* _Collected data entries_
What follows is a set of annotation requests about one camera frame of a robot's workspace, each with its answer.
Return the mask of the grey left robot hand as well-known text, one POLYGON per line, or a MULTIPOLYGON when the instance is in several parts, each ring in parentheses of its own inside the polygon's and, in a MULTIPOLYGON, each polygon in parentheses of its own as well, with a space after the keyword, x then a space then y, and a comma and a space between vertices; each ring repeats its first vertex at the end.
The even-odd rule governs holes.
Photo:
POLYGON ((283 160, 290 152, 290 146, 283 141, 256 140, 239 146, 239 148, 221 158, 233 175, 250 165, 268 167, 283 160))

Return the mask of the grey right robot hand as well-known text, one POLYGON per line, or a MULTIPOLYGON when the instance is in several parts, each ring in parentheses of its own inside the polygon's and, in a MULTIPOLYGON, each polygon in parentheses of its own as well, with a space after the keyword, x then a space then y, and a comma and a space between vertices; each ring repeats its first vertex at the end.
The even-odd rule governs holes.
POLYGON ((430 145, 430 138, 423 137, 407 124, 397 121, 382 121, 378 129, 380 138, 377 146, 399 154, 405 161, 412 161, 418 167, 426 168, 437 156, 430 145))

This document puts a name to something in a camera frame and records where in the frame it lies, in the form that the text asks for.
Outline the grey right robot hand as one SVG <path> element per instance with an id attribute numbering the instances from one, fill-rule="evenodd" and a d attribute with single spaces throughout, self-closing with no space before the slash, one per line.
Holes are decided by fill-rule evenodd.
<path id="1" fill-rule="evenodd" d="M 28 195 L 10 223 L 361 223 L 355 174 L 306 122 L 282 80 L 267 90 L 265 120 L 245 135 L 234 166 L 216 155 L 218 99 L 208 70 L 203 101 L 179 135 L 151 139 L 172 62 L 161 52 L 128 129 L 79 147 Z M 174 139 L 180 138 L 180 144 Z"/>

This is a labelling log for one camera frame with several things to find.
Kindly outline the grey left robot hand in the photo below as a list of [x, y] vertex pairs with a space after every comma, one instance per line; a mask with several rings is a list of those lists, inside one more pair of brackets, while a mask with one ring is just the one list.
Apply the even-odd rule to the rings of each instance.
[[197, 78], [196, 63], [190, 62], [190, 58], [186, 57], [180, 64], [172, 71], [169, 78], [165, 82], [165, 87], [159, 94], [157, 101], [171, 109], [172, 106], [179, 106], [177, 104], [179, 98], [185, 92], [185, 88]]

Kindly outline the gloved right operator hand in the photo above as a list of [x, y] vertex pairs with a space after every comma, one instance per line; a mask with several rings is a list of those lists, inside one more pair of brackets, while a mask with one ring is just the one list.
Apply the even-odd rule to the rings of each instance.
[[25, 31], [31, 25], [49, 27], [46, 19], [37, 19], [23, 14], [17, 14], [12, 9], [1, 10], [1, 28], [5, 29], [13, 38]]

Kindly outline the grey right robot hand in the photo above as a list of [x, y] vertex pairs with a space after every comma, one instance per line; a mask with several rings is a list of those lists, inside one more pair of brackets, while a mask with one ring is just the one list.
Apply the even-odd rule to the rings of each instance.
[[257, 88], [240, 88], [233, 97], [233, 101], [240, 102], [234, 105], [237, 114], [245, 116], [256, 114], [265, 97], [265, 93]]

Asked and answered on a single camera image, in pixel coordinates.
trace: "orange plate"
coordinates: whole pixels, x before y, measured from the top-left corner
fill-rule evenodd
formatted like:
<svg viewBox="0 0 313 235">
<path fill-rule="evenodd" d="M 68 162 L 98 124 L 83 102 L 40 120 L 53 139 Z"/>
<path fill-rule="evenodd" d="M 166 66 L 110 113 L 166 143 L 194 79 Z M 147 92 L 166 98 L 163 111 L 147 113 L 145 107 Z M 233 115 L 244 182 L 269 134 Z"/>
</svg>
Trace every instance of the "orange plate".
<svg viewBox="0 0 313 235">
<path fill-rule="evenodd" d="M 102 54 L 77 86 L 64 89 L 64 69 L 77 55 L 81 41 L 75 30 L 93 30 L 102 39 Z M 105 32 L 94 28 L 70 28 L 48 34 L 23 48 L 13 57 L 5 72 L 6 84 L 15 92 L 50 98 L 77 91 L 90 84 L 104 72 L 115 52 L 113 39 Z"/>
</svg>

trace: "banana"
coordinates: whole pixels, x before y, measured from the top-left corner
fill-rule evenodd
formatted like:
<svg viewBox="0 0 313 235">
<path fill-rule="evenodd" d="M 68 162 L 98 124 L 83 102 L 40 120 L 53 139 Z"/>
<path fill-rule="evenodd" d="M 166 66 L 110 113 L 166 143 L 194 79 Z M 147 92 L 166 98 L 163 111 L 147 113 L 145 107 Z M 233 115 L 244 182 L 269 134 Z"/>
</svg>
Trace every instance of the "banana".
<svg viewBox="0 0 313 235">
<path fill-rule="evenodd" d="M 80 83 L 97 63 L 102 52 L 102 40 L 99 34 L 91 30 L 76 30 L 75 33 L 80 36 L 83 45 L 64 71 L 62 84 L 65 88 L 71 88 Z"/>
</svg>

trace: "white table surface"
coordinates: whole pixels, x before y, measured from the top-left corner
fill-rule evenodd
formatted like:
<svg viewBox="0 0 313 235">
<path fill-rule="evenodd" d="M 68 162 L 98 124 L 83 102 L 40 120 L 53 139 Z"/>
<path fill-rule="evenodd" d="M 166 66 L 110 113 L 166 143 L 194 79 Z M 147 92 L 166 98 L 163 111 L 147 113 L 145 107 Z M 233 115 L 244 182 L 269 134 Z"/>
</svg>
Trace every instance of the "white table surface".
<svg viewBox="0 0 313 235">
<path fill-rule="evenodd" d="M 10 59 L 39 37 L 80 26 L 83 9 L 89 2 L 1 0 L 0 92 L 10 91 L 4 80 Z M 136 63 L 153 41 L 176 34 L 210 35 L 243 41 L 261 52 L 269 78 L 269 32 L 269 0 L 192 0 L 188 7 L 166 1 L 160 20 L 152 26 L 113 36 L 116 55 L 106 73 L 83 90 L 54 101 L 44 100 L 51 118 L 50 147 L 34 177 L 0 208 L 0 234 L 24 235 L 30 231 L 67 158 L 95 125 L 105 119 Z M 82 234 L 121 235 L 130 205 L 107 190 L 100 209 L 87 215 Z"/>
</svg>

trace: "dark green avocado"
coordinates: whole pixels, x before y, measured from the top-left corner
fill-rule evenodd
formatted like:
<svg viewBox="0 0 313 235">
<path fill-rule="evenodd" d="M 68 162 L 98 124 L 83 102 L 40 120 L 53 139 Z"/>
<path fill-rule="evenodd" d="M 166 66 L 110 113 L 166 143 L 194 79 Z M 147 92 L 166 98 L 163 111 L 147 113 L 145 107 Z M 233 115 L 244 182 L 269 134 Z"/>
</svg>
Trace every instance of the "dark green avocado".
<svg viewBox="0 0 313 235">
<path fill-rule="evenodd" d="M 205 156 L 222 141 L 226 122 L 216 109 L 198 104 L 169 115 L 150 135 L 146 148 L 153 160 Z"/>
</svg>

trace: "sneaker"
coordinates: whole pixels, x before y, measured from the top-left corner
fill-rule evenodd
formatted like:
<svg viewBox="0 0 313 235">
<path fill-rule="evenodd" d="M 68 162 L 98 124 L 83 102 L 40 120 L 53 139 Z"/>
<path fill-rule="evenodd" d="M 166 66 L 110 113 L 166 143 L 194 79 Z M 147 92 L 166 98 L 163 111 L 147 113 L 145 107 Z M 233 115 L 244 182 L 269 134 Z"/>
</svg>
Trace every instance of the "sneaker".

* _Your instructions_
Could you transcribe each entry exactly as it stands?

* _Response for this exercise_
What follows is a set of annotation requests about one camera frame of a robot's workspace, each with its answer.
Return the mask of the grey left robot hand as well-known text, one POLYGON per line, or a MULTIPOLYGON when the instance is in several parts, each ring in parentheses of its own inside the polygon's and, in a MULTIPOLYGON, each polygon in parentheses of its own as well, with a space after the keyword, x then a space then y, and a comma and a space between vertices; each ring repeats its first vertex at the end.
The even-odd rule governs holes.
Photo:
POLYGON ((283 160, 290 152, 290 146, 283 141, 256 140, 239 146, 239 148, 221 158, 233 175, 250 165, 268 167, 283 160))

Return the mask of the grey right robot hand as well-known text, one POLYGON per line, or a MULTIPOLYGON when the instance is in several parts, each ring in parentheses of its own inside the polygon's and, in a MULTIPOLYGON, each polygon in parentheses of its own as well, with a space after the keyword, x then a space then y, and a comma and a space between vertices; each ring repeats its first vertex at the end.
The even-odd rule governs holes.
POLYGON ((430 145, 430 138, 423 137, 407 124, 397 121, 382 121, 378 129, 380 138, 377 146, 399 154, 405 161, 412 161, 418 167, 426 168, 437 156, 430 145))

This document puts a name to something in a camera frame and records where in the frame it lies, in the form that the text asks for.
Outline the grey right robot hand as one SVG <path> element per instance with an id attribute numbering the instances from one, fill-rule="evenodd" and a d attribute with single spaces throughout, self-closing with no space before the slash, one per line.
Holes are decided by fill-rule evenodd.
<path id="1" fill-rule="evenodd" d="M 28 195 L 10 223 L 361 223 L 355 174 L 306 122 L 282 80 L 267 90 L 265 120 L 245 135 L 234 166 L 216 155 L 218 99 L 208 70 L 203 101 L 179 135 L 151 139 L 172 62 L 161 52 L 128 129 L 79 147 Z M 174 139 L 180 138 L 180 144 Z"/>

This is a labelling log for one camera frame with several things to find.
Kindly outline the grey left robot hand in the photo below as a list of [x, y] vertex pairs with a space after every comma, one instance per line; a mask with several rings is a list of those lists, inside one more pair of brackets, while a mask with one ring is just the one list.
Apply the even-odd rule to the rings of each instance.
[[197, 78], [196, 63], [190, 62], [190, 58], [186, 57], [180, 64], [172, 71], [169, 78], [165, 82], [165, 87], [159, 94], [157, 101], [171, 109], [172, 106], [179, 106], [177, 104], [179, 98], [185, 92], [185, 88]]

Kindly outline the gloved right operator hand in the photo above as a list of [x, y] vertex pairs with a space after every comma, one instance per line; a mask with several rings is a list of those lists, inside one more pair of brackets, while a mask with one ring is just the one list.
Apply the even-odd rule to the rings of each instance.
[[25, 31], [31, 25], [49, 27], [46, 19], [37, 19], [23, 14], [17, 14], [12, 9], [1, 10], [1, 28], [5, 29], [13, 38]]

Kindly outline the grey right robot hand in the photo above as a list of [x, y] vertex pairs with a space after every comma, one instance per line; a mask with several rings is a list of those lists, inside one more pair of brackets, while a mask with one ring is just the one list.
Apply the even-odd rule to the rings of each instance.
[[257, 88], [240, 88], [233, 97], [233, 101], [240, 102], [234, 105], [237, 114], [245, 116], [256, 114], [265, 97], [265, 93]]

Asked and answered on a single camera image, in pixel coordinates.
trace: "orange plate"
coordinates: whole pixels, x before y, measured from the top-left corner
fill-rule evenodd
formatted like:
<svg viewBox="0 0 313 235">
<path fill-rule="evenodd" d="M 68 162 L 98 124 L 83 102 L 40 120 L 53 139 Z"/>
<path fill-rule="evenodd" d="M 166 66 L 110 113 L 166 143 L 194 79 Z M 147 92 L 166 98 L 163 111 L 147 113 L 145 107 Z M 233 115 L 244 182 L 269 134 Z"/>
</svg>
Trace every instance of the "orange plate".
<svg viewBox="0 0 313 235">
<path fill-rule="evenodd" d="M 102 54 L 77 86 L 64 89 L 64 69 L 77 55 L 81 41 L 75 30 L 93 30 L 102 39 Z M 105 32 L 94 28 L 70 28 L 48 34 L 23 48 L 13 57 L 5 72 L 6 84 L 15 92 L 50 98 L 77 91 L 90 84 L 104 72 L 115 52 L 113 39 Z"/>
</svg>

trace: "banana"
coordinates: whole pixels, x before y, measured from the top-left corner
fill-rule evenodd
formatted like:
<svg viewBox="0 0 313 235">
<path fill-rule="evenodd" d="M 68 162 L 98 124 L 83 102 L 40 120 L 53 139 Z"/>
<path fill-rule="evenodd" d="M 166 66 L 110 113 L 166 143 L 194 79 Z M 147 92 L 166 98 L 163 111 L 147 113 L 145 107 Z M 233 115 L 244 182 L 269 134 Z"/>
</svg>
Trace every instance of the "banana".
<svg viewBox="0 0 313 235">
<path fill-rule="evenodd" d="M 80 83 L 97 63 L 102 52 L 102 40 L 99 34 L 91 30 L 76 30 L 75 33 L 80 36 L 83 45 L 64 71 L 62 84 L 65 88 L 71 88 Z"/>
</svg>

trace: "white table surface"
coordinates: whole pixels, x before y, measured from the top-left corner
fill-rule evenodd
formatted like:
<svg viewBox="0 0 313 235">
<path fill-rule="evenodd" d="M 68 162 L 98 124 L 83 102 L 40 120 L 53 139 Z"/>
<path fill-rule="evenodd" d="M 166 66 L 110 113 L 166 143 L 194 79 Z M 147 92 L 166 98 L 163 111 L 147 113 L 145 107 Z M 233 115 L 244 182 L 269 134 Z"/>
</svg>
Trace every instance of the "white table surface".
<svg viewBox="0 0 313 235">
<path fill-rule="evenodd" d="M 10 59 L 39 37 L 80 26 L 83 9 L 89 2 L 1 0 L 0 92 L 10 91 L 4 80 Z M 136 63 L 153 41 L 176 34 L 210 35 L 243 41 L 261 52 L 269 78 L 269 32 L 269 0 L 192 0 L 188 7 L 166 1 L 160 20 L 152 26 L 113 36 L 116 55 L 106 73 L 83 90 L 54 101 L 44 100 L 51 118 L 50 147 L 34 177 L 0 208 L 0 234 L 24 235 L 30 231 L 67 158 L 95 125 L 105 119 Z M 82 234 L 121 235 L 130 205 L 107 190 L 100 209 L 87 215 Z"/>
</svg>

trace: "dark green avocado"
coordinates: whole pixels, x before y, measured from the top-left corner
fill-rule evenodd
formatted like:
<svg viewBox="0 0 313 235">
<path fill-rule="evenodd" d="M 68 162 L 98 124 L 83 102 L 40 120 L 53 139 Z"/>
<path fill-rule="evenodd" d="M 166 66 L 110 113 L 166 143 L 194 79 Z M 147 92 L 166 98 L 163 111 L 147 113 L 145 107 Z M 233 115 L 244 182 L 269 134 Z"/>
</svg>
Trace every instance of the "dark green avocado".
<svg viewBox="0 0 313 235">
<path fill-rule="evenodd" d="M 205 156 L 222 141 L 226 122 L 216 109 L 198 104 L 169 115 L 150 135 L 146 148 L 153 160 Z"/>
</svg>

trace: "sneaker"
coordinates: whole pixels, x before y, measured from the top-left corner
fill-rule evenodd
formatted like:
<svg viewBox="0 0 313 235">
<path fill-rule="evenodd" d="M 68 162 L 98 124 L 83 102 L 40 120 L 53 139 Z"/>
<path fill-rule="evenodd" d="M 166 66 L 110 113 L 166 143 L 194 79 Z M 147 92 L 166 98 L 163 111 L 147 113 L 145 107 Z M 233 115 L 244 182 L 269 134 Z"/>
</svg>
Trace every instance of the "sneaker".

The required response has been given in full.